Yesterday I was talking to a friend, who suggested I take a martial arts class. I understand why he suggested it. He thinks it would be empowering for me. He's probably right.
I kept thinking about my back, though. I don't know if I could take a class like that. I don't know if any instructors would want to try to teach me, with all my back problems. I'd have to be so careful. There would be movements I just couldn't do, but I think that would be all right. But I would have to make sure I didn't fall. I couldn't risk any kind of injury. Even a small bump could cause so much pain.
And then I realize, my friend just had no idea how bad my back really is. I think most people don't. I try not to complain about it too much, although I know I post about it fairly often here. I try to do as many things for myself as I can. I try not to ask for help. I don't tell people about the things I can't do, or some of the things Isaac does for me, because I feel embarrassed. I want to be independent. I want to be capable.
Most people don't know, for instance, that last winter I frequently went without socks. It was too difficult to bend over to put socks on. I would just slip on my gym shoes and go out in the cold and the snow to take Isaac out with no socks on. Yes, my feet were cold. But what else was I going to do? I couldn't bend over to put on socks and Isaac had to go out to pee. This year I have some really warm boots, so my feet will be warmer even if I can't put socks on.
By the way, I have been training Isaac to pull my socks off for me. He can't put them on for me, but he can pull them off. He just needs to learn not to bite the tips of my toes in the process.
Sometimes I cannot bend the little bit I have to bend in order to lift the lid to the toilet. So I trained Isaac to lift the lid for me.
There have been times I've been paying for a purchase and dropped a coin or two. Normally, I would pick up change. Normally, I pick up a penny if I spot one in a parking lot somewhere. But there've been times when my back hurt too much. I had to just leave the coins lying on the ground. I couldn't bend down to pick them up. Isaac can pick them up when he is with me, though.
There have been times, many times, when something as small as stubbing my toe on a crack in the sidewalk has made me cry, the pain was so severe. Sharp shooting pains going down my legs.

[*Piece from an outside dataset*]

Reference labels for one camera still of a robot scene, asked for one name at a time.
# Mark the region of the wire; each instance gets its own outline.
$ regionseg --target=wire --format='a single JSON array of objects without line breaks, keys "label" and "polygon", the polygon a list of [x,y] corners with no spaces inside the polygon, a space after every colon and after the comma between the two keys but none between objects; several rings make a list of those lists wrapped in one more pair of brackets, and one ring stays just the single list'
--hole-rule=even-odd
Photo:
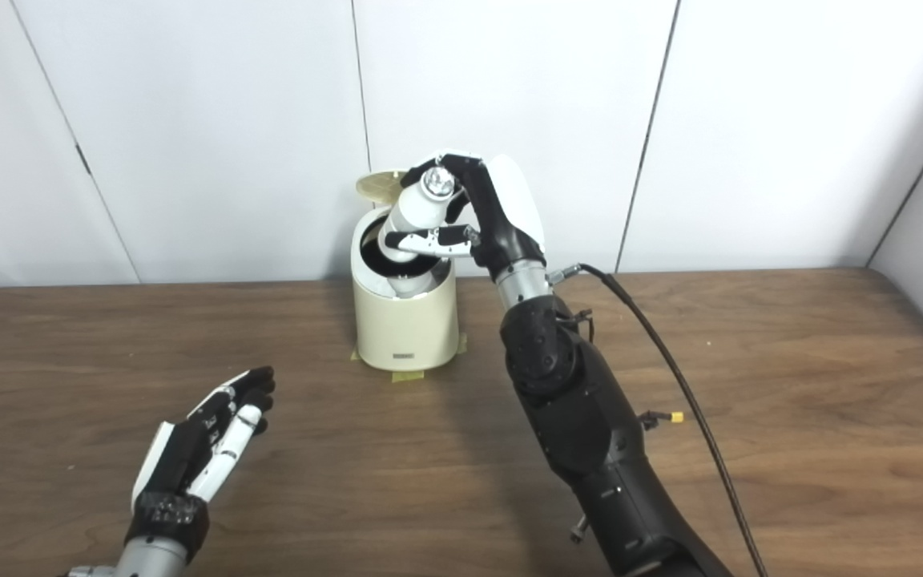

There have been a few times the pain has been so bad it made me vomit. I still recall one summer morning when I got up to take Isaac out to pee and the pain was so severe I could barely stand. I held on to the rail in the elevator. We stood outside the front door and he peed and I puked in the grass. I had to sit in a chair in the lobby for several minutes before I could make my way back up to my apartment, where I threw up again, took some pain meds and went back to bed.
Do you know how bad pain has to be before it makes you throw up? More frequently, the pain is bad enough to cause me to break out in a sweat.
At the grocery store, I seldom buy the large containers of yogurt because those are on the bottom shelf and I usually can't bend over to get them. I have to buy the smaller, more expensive containers instead. Sometimes I have to buy milk in half-gallon jugs, even though it costs more that way, because I can't always lift a whole gallon. When I shop at Meijer, I have to buy 1% milk, not skim milk, because the skim milk in on the bottom shelf and I can't bend over and pick it up.